*Task prompt*: Go through the records line by line and work out how many lines hold the word "floral". Answer with the number only.

┄┄┄┄┄┄┄┄┄┄

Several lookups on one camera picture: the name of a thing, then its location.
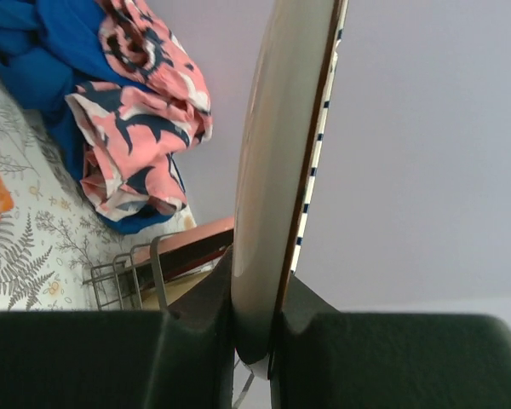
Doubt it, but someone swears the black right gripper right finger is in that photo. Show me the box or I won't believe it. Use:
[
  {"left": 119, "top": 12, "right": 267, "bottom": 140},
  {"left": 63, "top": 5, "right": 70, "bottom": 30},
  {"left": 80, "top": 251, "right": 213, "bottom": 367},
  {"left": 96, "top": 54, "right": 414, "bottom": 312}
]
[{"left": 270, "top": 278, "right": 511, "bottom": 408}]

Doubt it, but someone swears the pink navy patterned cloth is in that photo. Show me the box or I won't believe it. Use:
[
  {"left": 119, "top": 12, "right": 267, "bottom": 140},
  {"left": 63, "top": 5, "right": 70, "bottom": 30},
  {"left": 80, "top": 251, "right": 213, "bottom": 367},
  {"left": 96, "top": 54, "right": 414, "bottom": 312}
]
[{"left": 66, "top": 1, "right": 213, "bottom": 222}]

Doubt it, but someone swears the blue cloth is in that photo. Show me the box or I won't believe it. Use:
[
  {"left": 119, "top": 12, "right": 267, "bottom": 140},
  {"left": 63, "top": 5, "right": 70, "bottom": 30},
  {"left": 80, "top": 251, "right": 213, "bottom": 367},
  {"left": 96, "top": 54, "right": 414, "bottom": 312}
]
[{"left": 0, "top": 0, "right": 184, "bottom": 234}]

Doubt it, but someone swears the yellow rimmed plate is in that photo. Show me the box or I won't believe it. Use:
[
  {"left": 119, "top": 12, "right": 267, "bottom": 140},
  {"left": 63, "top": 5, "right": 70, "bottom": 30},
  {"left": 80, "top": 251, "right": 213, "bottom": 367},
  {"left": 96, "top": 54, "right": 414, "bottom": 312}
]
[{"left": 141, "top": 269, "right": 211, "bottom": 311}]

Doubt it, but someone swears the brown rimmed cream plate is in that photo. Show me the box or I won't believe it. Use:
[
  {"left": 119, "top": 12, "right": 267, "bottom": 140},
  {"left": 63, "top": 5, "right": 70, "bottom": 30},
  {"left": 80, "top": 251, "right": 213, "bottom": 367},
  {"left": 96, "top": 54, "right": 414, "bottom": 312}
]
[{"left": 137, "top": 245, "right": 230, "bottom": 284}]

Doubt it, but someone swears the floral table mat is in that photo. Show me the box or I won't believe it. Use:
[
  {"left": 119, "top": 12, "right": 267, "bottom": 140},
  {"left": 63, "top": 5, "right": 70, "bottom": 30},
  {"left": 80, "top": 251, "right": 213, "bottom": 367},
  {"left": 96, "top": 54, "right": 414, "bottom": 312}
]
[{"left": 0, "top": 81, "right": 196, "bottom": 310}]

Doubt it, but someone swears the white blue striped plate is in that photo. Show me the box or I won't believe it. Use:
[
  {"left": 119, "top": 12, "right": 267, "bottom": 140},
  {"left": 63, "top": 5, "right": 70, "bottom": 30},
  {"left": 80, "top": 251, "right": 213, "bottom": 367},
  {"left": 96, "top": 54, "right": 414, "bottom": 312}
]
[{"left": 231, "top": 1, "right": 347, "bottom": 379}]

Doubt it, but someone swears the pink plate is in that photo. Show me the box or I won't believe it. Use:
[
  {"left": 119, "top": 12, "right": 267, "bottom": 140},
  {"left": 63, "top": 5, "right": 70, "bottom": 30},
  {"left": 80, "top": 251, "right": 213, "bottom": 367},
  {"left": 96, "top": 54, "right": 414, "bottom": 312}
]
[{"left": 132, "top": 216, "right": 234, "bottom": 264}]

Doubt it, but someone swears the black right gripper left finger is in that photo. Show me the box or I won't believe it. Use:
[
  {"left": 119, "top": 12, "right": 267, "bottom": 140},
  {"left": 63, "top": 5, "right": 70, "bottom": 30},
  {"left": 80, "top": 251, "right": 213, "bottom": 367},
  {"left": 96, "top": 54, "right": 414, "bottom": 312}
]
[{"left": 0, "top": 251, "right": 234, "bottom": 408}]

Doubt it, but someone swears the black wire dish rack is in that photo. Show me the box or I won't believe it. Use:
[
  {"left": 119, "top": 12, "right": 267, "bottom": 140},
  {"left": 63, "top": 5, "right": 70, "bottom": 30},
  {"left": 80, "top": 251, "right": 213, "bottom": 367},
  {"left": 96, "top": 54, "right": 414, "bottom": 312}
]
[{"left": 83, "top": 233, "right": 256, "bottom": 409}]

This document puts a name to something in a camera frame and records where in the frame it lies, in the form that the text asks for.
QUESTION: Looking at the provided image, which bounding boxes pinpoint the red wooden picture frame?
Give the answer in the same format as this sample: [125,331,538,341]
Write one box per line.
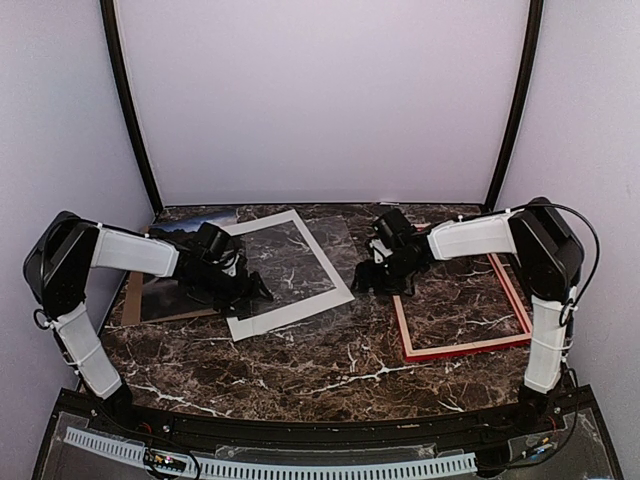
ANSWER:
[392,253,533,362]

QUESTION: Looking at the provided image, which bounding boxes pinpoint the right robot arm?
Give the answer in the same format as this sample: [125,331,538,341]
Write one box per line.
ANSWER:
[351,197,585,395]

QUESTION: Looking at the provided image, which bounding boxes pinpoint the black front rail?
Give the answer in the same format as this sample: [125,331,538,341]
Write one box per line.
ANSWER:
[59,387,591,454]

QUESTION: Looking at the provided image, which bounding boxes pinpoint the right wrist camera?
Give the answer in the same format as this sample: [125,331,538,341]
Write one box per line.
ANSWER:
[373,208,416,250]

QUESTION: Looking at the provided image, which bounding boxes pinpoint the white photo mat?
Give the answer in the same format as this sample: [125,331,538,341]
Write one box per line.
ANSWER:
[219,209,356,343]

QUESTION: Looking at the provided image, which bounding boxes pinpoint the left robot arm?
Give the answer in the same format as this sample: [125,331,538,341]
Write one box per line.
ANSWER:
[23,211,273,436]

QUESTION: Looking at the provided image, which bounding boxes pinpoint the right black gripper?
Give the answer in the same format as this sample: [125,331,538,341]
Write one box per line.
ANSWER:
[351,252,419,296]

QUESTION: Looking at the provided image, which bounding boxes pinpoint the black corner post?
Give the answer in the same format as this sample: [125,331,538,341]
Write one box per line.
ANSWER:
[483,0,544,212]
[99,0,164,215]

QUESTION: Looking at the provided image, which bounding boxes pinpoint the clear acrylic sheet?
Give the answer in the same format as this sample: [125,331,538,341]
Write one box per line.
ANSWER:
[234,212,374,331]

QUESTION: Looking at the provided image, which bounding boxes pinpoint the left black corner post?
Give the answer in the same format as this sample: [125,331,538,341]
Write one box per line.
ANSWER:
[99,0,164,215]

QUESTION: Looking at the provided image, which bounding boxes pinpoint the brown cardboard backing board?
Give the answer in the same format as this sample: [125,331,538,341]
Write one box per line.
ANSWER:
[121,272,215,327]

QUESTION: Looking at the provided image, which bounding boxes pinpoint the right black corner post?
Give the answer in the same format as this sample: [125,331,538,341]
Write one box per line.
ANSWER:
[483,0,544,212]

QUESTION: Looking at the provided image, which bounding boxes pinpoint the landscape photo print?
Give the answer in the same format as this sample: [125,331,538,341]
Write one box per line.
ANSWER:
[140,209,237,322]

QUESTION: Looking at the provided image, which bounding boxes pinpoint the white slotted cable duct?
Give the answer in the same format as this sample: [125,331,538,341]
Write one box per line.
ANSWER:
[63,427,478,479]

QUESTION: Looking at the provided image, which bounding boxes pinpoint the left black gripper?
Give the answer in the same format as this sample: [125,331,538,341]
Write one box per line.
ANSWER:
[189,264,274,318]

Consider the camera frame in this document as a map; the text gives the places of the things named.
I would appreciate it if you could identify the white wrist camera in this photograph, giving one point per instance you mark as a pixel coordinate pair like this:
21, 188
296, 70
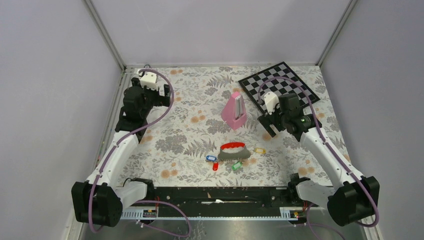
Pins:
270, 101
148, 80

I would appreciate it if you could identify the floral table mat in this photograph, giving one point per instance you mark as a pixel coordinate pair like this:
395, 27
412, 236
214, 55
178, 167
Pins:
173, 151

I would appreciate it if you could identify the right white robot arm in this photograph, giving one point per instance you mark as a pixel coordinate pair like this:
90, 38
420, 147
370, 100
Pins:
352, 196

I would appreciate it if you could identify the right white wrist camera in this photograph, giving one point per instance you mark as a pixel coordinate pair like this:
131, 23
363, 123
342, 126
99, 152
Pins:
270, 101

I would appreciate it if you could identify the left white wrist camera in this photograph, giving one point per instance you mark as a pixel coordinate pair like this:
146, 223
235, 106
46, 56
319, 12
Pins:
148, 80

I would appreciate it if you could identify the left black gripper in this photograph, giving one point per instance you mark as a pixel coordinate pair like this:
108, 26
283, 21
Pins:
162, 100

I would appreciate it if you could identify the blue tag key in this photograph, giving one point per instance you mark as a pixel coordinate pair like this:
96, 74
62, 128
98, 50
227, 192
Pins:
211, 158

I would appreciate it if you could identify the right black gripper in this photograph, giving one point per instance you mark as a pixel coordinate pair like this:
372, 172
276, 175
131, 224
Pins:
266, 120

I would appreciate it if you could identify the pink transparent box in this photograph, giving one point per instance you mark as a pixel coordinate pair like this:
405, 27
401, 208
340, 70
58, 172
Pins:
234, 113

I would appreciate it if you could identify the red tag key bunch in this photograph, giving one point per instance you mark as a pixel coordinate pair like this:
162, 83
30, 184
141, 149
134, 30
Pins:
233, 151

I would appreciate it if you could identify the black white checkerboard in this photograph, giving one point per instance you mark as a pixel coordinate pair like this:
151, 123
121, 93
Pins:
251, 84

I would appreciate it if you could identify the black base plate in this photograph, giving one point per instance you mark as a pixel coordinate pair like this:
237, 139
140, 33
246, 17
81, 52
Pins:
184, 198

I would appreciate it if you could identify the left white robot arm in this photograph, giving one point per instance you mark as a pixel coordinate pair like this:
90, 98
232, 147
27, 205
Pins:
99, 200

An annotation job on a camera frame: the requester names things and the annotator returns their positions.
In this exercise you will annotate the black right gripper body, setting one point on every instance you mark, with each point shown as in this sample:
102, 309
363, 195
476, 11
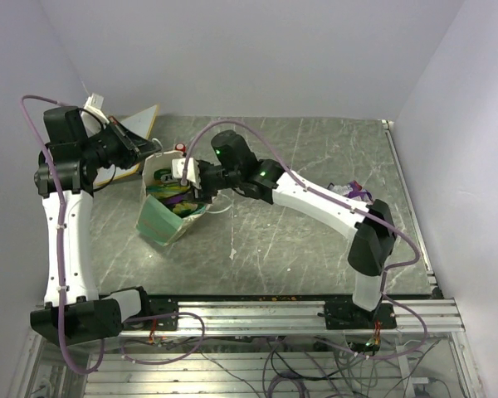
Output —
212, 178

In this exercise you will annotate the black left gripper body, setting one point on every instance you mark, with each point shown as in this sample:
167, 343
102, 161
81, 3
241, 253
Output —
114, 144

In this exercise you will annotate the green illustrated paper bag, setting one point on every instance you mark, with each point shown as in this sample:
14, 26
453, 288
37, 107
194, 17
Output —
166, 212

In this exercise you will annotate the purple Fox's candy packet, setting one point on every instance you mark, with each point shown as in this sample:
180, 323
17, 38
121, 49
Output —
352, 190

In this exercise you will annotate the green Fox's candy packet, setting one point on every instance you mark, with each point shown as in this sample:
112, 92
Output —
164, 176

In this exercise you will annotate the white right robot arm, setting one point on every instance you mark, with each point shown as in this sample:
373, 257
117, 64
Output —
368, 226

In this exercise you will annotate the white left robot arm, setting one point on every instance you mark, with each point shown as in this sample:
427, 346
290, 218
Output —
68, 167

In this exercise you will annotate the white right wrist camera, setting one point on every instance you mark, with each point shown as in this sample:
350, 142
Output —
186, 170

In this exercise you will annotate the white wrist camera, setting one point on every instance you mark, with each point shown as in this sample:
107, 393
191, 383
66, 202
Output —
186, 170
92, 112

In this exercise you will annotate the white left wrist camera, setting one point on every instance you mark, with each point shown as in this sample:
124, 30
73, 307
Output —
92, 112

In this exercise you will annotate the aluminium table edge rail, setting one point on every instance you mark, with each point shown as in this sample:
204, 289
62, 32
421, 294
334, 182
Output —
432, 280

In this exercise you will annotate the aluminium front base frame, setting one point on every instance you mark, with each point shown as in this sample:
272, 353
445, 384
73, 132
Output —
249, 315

┄┄┄┄┄┄┄┄┄┄

*Response to this exercise*: 2